What you need to do: Write only how many lines in this data include "reporting".

Records supplied:
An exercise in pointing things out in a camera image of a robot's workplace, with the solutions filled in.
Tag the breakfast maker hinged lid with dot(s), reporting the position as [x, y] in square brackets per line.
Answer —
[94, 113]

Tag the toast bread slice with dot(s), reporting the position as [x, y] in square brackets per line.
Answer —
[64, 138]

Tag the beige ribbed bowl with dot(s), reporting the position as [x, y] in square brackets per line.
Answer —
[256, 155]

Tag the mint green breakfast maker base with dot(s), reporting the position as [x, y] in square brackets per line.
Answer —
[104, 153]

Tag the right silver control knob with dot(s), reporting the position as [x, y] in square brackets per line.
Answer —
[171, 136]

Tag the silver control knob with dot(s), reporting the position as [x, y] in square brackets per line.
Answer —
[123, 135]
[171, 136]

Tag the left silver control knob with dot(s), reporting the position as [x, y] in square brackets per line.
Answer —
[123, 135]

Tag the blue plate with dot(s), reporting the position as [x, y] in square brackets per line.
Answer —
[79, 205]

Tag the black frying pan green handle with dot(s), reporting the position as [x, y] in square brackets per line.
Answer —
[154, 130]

...

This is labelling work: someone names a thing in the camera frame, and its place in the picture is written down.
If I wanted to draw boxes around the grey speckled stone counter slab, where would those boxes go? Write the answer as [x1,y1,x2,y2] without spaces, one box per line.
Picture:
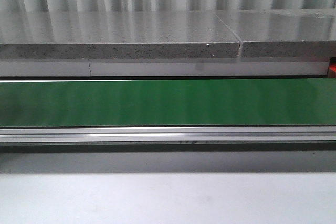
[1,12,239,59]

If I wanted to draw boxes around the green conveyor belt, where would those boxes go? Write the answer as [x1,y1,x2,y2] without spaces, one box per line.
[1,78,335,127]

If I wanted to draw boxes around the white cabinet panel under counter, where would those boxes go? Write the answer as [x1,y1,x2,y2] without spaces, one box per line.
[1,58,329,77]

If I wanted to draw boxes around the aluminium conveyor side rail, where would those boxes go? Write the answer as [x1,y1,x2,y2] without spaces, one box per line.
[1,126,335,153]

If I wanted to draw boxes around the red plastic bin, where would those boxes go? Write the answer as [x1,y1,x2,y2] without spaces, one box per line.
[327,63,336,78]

Output: 9